== Supplied data ==
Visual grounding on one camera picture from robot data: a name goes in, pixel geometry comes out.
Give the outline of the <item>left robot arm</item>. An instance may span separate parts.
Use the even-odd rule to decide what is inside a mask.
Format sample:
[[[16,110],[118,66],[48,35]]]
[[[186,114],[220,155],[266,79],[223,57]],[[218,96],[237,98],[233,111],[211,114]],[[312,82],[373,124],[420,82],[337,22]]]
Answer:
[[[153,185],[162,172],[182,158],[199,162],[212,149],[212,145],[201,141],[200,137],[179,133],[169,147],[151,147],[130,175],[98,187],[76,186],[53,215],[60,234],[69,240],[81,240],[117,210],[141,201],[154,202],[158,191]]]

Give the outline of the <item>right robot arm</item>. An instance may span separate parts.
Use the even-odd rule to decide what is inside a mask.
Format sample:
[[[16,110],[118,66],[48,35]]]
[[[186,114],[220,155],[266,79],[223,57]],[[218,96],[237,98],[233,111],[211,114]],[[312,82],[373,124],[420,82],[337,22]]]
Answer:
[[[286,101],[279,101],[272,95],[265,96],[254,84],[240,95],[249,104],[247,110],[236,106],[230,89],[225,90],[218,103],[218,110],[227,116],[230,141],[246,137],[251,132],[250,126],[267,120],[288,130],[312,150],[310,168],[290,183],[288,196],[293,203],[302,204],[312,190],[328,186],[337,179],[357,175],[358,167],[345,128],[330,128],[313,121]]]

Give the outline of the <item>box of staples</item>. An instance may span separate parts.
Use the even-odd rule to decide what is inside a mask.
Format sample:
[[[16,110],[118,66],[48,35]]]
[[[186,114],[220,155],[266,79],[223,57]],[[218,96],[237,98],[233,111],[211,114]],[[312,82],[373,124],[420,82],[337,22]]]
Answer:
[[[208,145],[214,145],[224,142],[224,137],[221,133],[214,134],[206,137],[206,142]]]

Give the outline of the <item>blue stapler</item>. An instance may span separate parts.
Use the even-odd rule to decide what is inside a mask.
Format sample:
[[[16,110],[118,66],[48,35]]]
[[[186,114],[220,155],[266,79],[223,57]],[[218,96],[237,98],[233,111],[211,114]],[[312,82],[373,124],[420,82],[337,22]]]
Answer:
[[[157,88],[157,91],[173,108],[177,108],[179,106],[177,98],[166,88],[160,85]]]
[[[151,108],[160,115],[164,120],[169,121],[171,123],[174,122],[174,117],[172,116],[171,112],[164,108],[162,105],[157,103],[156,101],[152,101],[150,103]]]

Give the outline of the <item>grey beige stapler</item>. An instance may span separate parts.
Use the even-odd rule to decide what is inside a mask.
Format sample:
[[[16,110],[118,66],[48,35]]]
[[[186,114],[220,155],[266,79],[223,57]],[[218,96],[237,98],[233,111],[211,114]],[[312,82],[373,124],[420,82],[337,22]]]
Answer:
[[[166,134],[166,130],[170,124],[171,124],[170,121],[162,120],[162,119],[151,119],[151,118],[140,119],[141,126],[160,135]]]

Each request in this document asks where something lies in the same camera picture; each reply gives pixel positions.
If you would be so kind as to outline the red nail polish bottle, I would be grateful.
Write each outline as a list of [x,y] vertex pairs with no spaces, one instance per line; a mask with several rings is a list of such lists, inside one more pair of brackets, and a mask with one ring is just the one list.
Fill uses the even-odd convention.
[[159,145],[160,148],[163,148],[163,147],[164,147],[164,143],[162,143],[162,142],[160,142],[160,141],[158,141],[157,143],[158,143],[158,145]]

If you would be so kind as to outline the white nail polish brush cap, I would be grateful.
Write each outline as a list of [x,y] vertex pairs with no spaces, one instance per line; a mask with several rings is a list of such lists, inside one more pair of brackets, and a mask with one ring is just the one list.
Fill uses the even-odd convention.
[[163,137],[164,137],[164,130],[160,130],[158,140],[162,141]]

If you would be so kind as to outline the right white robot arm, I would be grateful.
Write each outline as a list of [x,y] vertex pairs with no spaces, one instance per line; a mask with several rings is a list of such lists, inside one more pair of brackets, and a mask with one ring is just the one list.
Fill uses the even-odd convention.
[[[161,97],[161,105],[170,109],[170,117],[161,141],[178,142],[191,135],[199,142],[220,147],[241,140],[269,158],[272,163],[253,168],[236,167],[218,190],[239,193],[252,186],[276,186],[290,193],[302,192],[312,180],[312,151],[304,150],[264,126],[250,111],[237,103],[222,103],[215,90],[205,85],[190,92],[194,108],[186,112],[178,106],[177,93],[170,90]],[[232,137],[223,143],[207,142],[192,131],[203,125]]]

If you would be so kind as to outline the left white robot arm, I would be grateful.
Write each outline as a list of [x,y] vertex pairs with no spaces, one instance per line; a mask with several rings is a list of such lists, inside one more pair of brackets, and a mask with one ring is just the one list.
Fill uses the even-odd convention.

== Your instructions ==
Write out the material above exactly and in full.

== Written reply ==
Visual grounding on one camera picture from robot data: a name goes in, pixel geometry comes out.
Give the outline of the <item>left robot arm</item>. An instance may span separate parts.
Use the even-odd rule to decide what is inside a mask.
Format sample:
[[[16,110],[118,66],[48,35]]]
[[[186,114],[220,155],[266,79],[223,57]],[[218,96],[237,98],[233,111],[211,114]],[[312,82],[373,124],[420,82],[337,22]]]
Answer:
[[[153,185],[162,172],[182,158],[199,162],[212,149],[212,145],[201,141],[200,137],[179,133],[169,147],[151,147],[130,175],[98,187],[76,186],[53,215],[60,234],[69,240],[81,240],[117,210],[141,201],[154,202],[158,191]]]

Give the outline of the <item>right robot arm</item>. An instance may span separate parts.
Use the even-odd rule to decide what is inside a mask.
Format sample:
[[[16,110],[118,66],[48,35]]]
[[[186,114],[220,155],[266,79],[223,57]],[[218,96],[237,98],[233,111],[211,114]],[[312,82],[373,124],[420,82],[337,22]]]
Answer:
[[[286,101],[279,101],[272,95],[265,96],[254,84],[240,95],[249,104],[247,110],[236,106],[230,89],[225,90],[218,103],[218,110],[227,116],[230,141],[246,137],[251,132],[250,126],[267,120],[288,130],[312,150],[310,168],[290,183],[288,196],[293,203],[302,204],[312,190],[328,186],[337,179],[357,175],[358,167],[345,128],[330,128],[313,121]]]

Give the outline of the <item>box of staples</item>. An instance may span separate parts.
Use the even-odd rule to decide what is inside a mask.
Format sample:
[[[16,110],[118,66],[48,35]]]
[[[186,114],[220,155],[266,79],[223,57]],[[218,96],[237,98],[233,111],[211,114]],[[312,82],[373,124],[420,82],[337,22]]]
Answer:
[[[208,145],[214,145],[224,142],[224,137],[221,133],[214,134],[206,137],[206,142]]]

Give the outline of the <item>blue stapler</item>. An instance may span separate parts.
Use the even-odd rule to decide what is inside a mask.
Format sample:
[[[16,110],[118,66],[48,35]]]
[[[186,114],[220,155],[266,79],[223,57]],[[218,96],[237,98],[233,111],[211,114]],[[312,82],[373,124],[420,82],[337,22]]]
Answer:
[[[157,88],[157,91],[173,108],[177,108],[179,106],[177,98],[166,88],[160,85]]]
[[[151,108],[160,115],[164,120],[169,121],[171,123],[174,122],[174,117],[172,116],[171,112],[164,108],[162,105],[157,103],[156,101],[152,101],[150,103]]]

Give the outline of the <item>grey beige stapler</item>. An instance may span separate parts.
Use the even-odd rule to decide what is inside a mask.
Format sample:
[[[16,110],[118,66],[48,35]]]
[[[186,114],[220,155],[266,79],[223,57]],[[218,96],[237,98],[233,111],[211,114]],[[312,82],[373,124],[420,82],[337,22]]]
Answer:
[[[166,134],[166,130],[170,124],[171,124],[170,121],[162,120],[162,119],[151,119],[151,118],[140,119],[141,126],[160,135]]]

Each request in this document asks where something lies in the same camera picture; each reply gives pixel positions.
If you would be so kind as to outline the red nail polish bottle, I would be grateful.
Write each outline as a list of [x,y] vertex pairs with no spaces, one instance per line; a mask with several rings is a list of such lists, inside one more pair of brackets, and a mask with one ring is just the one list.
Fill uses the even-odd convention.
[[159,145],[160,148],[163,148],[163,147],[164,147],[164,143],[162,143],[162,142],[160,142],[160,141],[158,141],[157,143],[158,143],[158,145]]

If you would be so kind as to outline the white nail polish brush cap, I would be grateful.
Write each outline as a list of [x,y] vertex pairs with no spaces, one instance per line; a mask with several rings is a list of such lists, inside one more pair of brackets, and a mask with one ring is just the one list.
Fill uses the even-odd convention.
[[163,137],[164,137],[164,130],[160,130],[158,140],[162,141]]

If you would be so kind as to outline the right white robot arm, I would be grateful.
Write each outline as a list of [x,y] vertex pairs with no spaces, one instance per line; a mask with several rings is a list of such lists, inside one more pair of brackets, and a mask with one ring is just the one list.
Fill uses the even-odd convention.
[[[161,97],[161,105],[170,109],[170,117],[161,141],[178,142],[191,135],[199,142],[220,147],[241,140],[269,158],[272,163],[253,168],[236,167],[218,190],[239,193],[252,186],[276,186],[290,193],[302,192],[312,180],[312,151],[304,150],[264,126],[250,111],[237,103],[222,103],[215,90],[205,85],[190,92],[194,108],[186,112],[178,106],[177,93],[170,90]],[[232,137],[223,143],[207,142],[192,131],[203,125]]]

If you would be so kind as to outline the left white robot arm, I would be grateful.
Write each outline as a list of [x,y] vertex pairs with no spaces, one instance per line; a mask with several rings is a list of such lists, inside one more pair of brackets, and a mask with one ring is just the one list.
Fill uses the even-odd convention.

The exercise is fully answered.